Collected data
══════════════════════════════
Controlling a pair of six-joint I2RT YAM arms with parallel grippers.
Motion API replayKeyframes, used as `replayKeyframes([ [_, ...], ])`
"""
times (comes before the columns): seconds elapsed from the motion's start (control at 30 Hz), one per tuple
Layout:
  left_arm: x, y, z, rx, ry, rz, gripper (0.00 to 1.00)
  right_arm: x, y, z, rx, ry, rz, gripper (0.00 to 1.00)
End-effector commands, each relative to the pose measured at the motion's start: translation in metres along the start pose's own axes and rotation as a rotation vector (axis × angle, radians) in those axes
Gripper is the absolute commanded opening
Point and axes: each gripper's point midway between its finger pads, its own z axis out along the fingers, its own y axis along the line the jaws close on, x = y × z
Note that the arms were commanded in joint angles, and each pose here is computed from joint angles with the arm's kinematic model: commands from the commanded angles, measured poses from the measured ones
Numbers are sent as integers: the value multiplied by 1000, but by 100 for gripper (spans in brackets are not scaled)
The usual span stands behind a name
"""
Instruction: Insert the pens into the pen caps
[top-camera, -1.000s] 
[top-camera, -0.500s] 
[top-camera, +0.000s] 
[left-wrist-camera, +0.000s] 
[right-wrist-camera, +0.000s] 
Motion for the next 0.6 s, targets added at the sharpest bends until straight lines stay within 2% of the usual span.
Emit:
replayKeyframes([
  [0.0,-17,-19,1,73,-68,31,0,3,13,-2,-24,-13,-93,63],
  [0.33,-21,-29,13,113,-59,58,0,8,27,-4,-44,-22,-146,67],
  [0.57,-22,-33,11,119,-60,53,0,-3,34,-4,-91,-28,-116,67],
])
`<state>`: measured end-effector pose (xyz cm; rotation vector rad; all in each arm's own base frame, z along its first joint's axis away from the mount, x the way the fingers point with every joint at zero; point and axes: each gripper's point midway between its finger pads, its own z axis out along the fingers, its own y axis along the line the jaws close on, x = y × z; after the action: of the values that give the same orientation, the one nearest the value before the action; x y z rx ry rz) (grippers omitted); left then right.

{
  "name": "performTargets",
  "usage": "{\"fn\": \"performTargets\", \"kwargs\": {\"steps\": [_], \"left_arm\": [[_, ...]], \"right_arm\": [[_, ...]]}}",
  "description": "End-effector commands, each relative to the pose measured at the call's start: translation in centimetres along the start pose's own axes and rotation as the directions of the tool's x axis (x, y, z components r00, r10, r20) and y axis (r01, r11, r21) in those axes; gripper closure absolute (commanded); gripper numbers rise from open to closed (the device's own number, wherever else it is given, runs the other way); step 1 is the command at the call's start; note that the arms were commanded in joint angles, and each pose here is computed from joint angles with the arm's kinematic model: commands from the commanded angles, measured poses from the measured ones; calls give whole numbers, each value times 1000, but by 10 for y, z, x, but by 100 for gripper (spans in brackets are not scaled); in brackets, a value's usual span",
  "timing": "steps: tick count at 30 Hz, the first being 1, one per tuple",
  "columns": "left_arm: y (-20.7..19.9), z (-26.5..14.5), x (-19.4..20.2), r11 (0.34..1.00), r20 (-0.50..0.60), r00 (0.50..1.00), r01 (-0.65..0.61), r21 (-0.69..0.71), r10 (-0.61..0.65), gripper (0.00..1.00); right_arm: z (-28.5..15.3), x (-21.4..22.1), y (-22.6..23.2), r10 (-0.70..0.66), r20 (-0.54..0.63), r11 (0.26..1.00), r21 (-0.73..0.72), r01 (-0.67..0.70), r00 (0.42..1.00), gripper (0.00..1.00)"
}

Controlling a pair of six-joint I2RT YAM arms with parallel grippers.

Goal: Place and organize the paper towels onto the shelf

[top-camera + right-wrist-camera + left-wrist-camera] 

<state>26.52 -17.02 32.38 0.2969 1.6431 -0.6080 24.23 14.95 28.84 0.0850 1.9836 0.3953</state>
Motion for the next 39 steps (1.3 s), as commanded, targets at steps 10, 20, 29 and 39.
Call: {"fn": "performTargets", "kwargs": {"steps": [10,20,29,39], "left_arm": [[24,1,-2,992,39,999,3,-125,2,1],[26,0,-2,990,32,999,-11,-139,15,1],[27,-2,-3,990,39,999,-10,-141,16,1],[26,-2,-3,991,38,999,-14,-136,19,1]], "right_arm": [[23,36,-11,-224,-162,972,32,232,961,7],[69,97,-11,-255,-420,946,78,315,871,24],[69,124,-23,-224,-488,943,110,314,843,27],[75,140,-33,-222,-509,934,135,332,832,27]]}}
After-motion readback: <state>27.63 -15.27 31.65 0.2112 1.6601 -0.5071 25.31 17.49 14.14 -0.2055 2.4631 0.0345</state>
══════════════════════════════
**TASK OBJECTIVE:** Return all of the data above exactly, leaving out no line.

**EXERCISE RESPONSE:**
Controlling a pair of six-joint I2RT YAM arms with parallel grippers.
Motion API replayKeyframes, used as `replayKeyframes([ [_, ...], ])`
"""
times (comes before the columns): seconds elapsed from the motion's start (control at 30 Hz), one per tuple
Layout:
  left_arm: x, y, z, rx, ry, rz, gripper (0.00 to 1.00)
  right_arm: x, y, z, rx, ry, rz, gripper (0.00 to 1.00)
End-effector commands, each relative to the pose measured at the motion's start: translation in metres along the start pose's own axes and rotation as a rotation vector (axis × angle, radians) in those axes
Gripper is the absolute commanded opening
Point and axes: each gripper's point midway between its finger pads, its own z axis out along the fingers, its own y axis along the line the jaws close on, x = y × z
Note that the arms were commanded in joint angles, and each pose here is computed from joint angles with the arm's kinematic model: commands from the commanded angles, measured poses from the measured ones
Numbers are sent as integers: the value multiplied by 1000, but by 100 for gripper (spans in brackets are not scaled)
The usual span stands behind a name
"""
Instruction: Insert the pens into the pen caps
[top-camera, -1.000s] 
[top-camera, -0.500s] 
[top-camera, +0.000s] 
[left-wrist-camera, +0.000s] 
[right-wrist-camera, +0.000s] 
Motion for the next 0.6 s, targets added at the sharpest bends until straight lines stay within 2% of the usual span.
Emit:
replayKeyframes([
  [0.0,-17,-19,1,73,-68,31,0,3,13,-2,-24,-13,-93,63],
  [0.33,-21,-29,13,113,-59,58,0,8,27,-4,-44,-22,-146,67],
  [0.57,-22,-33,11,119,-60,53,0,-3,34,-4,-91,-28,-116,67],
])
`<state>`: measured end-effector pose (xyz cm; rotation vector rad; all in each arm's own base frame, z along its first joint's axis away from the mount, x the way the fingers point with every joint at zero; point and axes: each gripper's point midway between its finger pads, its own z axis out along the fingers, its own y axis along the line the jaws close on, x = y × z; after the action: of the values that give the same orientation, the one nearest the value before the action; x y z rx ry rz) (grippers omitted); left then right.

{
  "name": "performTargets",
  "usage": "{\"fn\": \"performTargets\", \"kwargs\": {\"steps\": [_], \"left_arm\": [[_, ...]], \"right_arm\": [[_, ...]]}}",
  "description": "End-effector commands, each relative to the pose measured at the call's start: translation in centimetres along the start pose's own axes and rotation as the directions of the tool's x axis (x, y, z components r00, r10, r20) and y axis (r01, r11, r21) in those axes; gripper closure absolute (commanded); gripper numbers rise from open to closed (the device's own number, wherever else it is given, runs the other way); step 1 is the command at the call's start; note that the arms were commanded in joint angles, and each pose here is computed from joint angles with the arm's kinematic model: commands from the commanded angles, measured poses from the measured ones; calls give whole numbers, each value times 1000, but by 10 for y, z, x, but by 100 for gripper (spans in brackets are not scaled); in brackets, a value's usual span",
  "timing": "steps: tick count at 30 Hz, the first being 1, one per tuple",
  "columns": "left_arm: y (-20.7..19.9), z (-26.5..14.5), x (-19.4..20.2), r11 (0.34..1.00), r20 (-0.50..0.60), r00 (0.50..1.00), r01 (-0.65..0.61), r21 (-0.69..0.71), r10 (-0.61..0.65), gripper (0.00..1.00); right_arm: z (-28.5..15.3), x (-21.4..22.1), y (-22.6..23.2), r10 (-0.70..0.66), r20 (-0.54..0.63), r11 (0.26..1.00), r21 (-0.73..0.72), r01 (-0.67..0.70), r00 (0.42..1.00), gripper (0.00..1.00)"
}

Controlling a pair of six-joint I2RT YAM arms with parallel grippers.

Goal: Place and organize the paper towels onto the shelf

[top-camera + right-wrist-camera + left-wrist-camera] 

<state>26.52 -17.02 32.38 0.2969 1.6431 -0.6080 24.23 14.95 28.84 0.0850 1.9836 0.3953</state>
Motion for the next 39 steps (1.3 s), as commanded, targets at steps 10, 20, 29 and 39.
Call: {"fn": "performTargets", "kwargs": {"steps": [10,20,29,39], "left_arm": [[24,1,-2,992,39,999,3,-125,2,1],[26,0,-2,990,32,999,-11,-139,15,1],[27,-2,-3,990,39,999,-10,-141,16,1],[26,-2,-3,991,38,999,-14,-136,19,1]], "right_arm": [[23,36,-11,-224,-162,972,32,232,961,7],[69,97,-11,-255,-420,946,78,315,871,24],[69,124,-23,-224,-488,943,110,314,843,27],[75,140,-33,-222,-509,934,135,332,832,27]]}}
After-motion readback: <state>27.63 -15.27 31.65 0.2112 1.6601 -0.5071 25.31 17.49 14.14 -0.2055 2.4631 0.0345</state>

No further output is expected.